- _What you need to do_: From the records below, transcribe only the lines running from the one with "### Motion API" through the one with "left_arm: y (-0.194". Keep both of those end lines.

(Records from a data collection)
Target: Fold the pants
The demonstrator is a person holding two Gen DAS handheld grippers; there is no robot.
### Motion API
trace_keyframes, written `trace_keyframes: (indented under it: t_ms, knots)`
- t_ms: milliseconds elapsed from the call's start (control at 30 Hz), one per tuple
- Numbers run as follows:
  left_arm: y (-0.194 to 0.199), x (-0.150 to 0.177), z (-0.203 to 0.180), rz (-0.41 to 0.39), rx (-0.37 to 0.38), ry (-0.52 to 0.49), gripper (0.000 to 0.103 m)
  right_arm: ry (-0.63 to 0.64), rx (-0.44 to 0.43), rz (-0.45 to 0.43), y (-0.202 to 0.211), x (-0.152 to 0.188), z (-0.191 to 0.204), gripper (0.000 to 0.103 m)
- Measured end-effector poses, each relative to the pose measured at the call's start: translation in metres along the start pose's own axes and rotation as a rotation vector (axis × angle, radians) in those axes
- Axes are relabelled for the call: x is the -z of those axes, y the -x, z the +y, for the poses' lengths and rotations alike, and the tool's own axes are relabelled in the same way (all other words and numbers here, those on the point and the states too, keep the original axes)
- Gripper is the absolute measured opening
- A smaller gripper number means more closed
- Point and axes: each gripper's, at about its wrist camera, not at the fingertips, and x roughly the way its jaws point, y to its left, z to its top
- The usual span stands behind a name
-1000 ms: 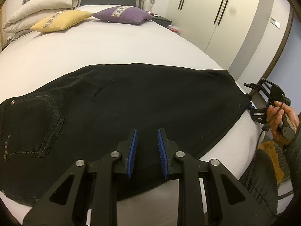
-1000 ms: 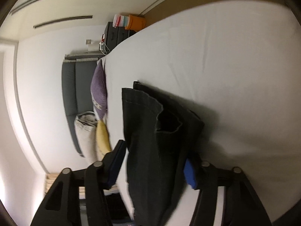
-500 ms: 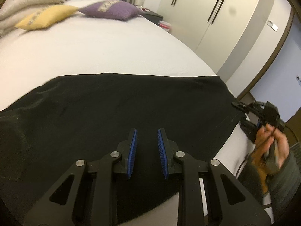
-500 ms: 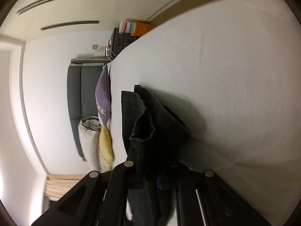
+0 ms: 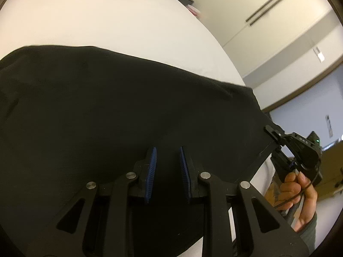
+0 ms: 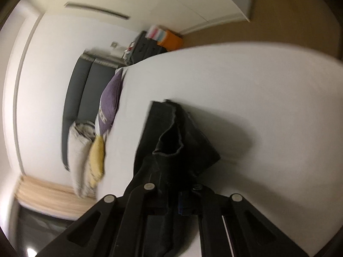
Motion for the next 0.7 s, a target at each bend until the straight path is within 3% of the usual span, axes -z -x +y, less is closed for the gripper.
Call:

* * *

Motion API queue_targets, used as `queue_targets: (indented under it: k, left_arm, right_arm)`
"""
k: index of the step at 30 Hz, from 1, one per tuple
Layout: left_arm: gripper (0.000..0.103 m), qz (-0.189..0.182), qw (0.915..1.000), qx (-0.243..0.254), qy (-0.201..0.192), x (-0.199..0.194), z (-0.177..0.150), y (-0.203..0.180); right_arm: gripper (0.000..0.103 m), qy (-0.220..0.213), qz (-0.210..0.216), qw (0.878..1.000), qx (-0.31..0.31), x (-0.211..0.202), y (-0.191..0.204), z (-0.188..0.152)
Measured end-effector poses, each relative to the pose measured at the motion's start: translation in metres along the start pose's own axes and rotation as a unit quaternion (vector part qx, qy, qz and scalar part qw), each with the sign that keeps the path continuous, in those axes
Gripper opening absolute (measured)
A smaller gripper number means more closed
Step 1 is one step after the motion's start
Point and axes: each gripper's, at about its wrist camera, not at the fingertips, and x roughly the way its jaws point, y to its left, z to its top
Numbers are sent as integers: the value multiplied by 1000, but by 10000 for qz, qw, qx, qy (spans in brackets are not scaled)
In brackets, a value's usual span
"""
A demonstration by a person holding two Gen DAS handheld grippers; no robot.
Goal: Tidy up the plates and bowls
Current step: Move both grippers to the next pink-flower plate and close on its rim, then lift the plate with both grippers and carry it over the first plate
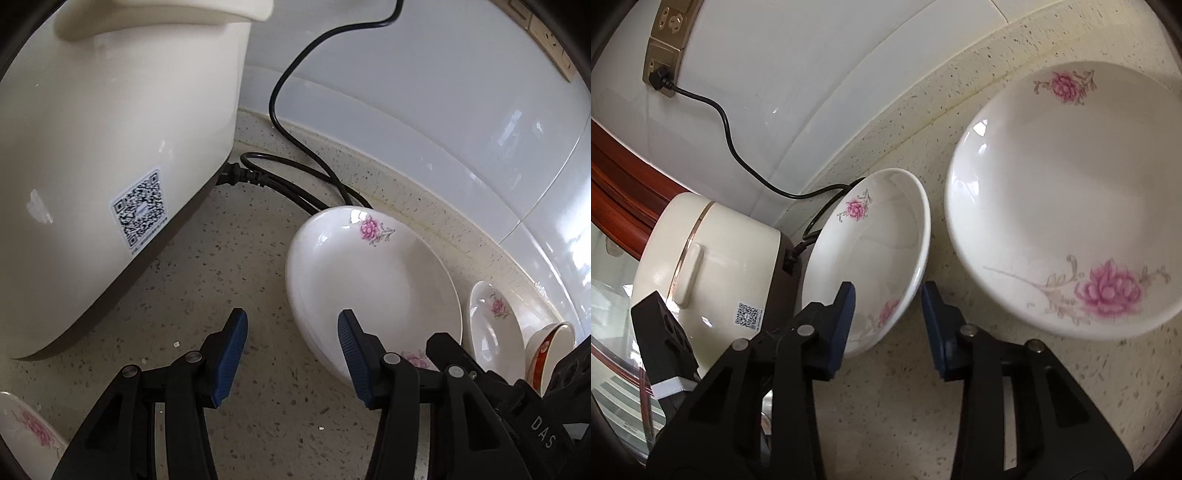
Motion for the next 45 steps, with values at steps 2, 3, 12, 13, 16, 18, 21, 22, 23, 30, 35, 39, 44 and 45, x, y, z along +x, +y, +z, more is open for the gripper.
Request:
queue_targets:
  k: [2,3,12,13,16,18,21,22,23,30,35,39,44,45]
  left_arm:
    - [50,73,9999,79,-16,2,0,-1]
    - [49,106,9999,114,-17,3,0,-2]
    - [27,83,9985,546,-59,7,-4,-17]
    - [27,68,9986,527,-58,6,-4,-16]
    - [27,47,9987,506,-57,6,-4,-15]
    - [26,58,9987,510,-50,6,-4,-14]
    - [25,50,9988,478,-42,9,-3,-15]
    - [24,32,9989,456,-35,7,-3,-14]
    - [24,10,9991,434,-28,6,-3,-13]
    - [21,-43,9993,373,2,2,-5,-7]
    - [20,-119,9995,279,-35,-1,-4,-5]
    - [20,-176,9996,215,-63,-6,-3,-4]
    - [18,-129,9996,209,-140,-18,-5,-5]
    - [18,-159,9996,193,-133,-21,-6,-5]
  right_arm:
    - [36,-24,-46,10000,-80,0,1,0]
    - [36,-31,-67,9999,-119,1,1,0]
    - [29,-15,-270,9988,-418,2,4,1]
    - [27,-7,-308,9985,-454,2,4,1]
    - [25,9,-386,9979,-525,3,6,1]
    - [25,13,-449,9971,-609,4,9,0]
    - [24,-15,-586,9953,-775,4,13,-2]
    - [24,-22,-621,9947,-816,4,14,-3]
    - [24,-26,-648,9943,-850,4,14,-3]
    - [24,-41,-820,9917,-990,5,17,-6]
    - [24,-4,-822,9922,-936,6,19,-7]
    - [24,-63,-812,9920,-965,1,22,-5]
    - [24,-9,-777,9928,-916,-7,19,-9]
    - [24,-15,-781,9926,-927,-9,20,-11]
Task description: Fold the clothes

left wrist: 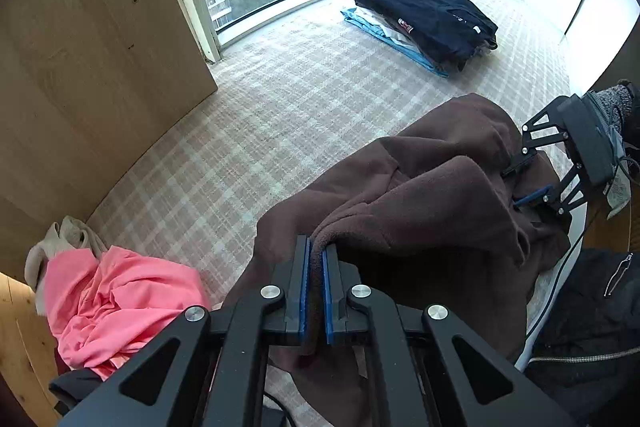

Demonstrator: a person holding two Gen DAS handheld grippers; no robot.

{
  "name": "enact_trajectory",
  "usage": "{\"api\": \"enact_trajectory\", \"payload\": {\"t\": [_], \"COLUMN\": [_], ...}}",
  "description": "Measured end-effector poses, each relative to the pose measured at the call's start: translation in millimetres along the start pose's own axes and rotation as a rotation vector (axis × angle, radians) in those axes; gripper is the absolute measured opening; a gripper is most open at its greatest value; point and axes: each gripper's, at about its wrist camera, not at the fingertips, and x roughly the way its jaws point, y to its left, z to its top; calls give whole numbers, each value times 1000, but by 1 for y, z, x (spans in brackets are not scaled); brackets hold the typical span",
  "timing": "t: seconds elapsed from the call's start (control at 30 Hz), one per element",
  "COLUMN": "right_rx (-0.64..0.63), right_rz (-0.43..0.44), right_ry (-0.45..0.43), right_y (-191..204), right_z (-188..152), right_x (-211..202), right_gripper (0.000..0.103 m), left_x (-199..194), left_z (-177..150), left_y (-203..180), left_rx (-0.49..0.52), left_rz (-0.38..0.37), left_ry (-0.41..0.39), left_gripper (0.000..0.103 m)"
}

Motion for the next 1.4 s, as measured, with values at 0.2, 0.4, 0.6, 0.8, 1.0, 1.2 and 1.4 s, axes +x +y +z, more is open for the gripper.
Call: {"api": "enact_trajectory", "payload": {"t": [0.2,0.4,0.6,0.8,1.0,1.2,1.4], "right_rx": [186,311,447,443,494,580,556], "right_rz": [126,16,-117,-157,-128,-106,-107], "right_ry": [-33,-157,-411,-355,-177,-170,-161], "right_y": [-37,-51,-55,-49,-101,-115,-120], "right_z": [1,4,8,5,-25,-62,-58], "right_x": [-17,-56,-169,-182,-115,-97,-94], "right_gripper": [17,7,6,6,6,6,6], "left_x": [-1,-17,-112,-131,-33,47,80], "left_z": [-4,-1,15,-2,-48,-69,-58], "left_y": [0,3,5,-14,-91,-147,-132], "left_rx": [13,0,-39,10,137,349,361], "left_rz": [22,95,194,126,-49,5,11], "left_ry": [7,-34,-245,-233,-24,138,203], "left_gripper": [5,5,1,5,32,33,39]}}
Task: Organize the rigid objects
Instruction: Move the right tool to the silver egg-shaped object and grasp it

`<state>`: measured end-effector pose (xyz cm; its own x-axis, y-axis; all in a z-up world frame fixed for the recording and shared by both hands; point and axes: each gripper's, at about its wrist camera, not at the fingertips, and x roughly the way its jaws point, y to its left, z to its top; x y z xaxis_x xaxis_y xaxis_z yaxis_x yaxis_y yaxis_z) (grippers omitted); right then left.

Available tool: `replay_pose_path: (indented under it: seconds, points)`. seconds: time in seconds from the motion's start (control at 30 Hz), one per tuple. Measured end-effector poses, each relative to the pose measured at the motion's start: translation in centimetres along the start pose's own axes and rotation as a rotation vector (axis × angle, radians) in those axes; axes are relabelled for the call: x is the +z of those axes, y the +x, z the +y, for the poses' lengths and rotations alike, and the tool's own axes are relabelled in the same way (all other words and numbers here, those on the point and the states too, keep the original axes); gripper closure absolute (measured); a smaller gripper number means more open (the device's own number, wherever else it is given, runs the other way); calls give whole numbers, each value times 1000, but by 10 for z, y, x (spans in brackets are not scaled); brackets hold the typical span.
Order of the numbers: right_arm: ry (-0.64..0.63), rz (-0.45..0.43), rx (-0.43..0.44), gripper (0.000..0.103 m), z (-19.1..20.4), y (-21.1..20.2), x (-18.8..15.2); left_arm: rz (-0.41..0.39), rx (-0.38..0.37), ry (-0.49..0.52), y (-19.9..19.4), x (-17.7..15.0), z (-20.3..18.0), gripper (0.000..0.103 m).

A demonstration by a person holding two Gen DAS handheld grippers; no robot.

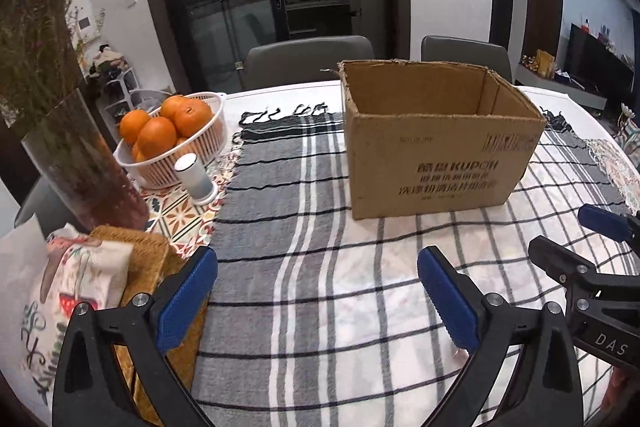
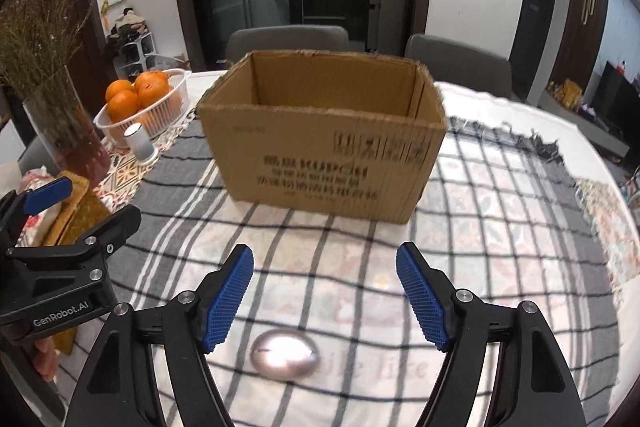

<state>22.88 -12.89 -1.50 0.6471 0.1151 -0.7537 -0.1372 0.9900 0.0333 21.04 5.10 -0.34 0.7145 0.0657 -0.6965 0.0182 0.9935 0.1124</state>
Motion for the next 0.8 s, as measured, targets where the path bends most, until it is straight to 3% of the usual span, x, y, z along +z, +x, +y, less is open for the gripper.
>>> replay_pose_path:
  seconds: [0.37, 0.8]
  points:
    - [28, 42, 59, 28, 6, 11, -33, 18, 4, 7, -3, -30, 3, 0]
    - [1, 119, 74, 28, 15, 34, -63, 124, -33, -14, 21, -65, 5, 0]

- _Response box_:
### Motion API
trace_keyframes, written `trace_keyframes: (indented under it: t_ms, knots)`
- t_ms: milliseconds elapsed from the call's start (control at 30 Hz), one per tuple
- Numbers run as follows:
  left_arm: y (-0.194 to 0.199), x (-0.150 to 0.177), z (-0.203 to 0.180), rz (-0.41 to 0.39), rx (-0.37 to 0.38), ry (-0.52 to 0.49), gripper (0.000 to 0.103 m)

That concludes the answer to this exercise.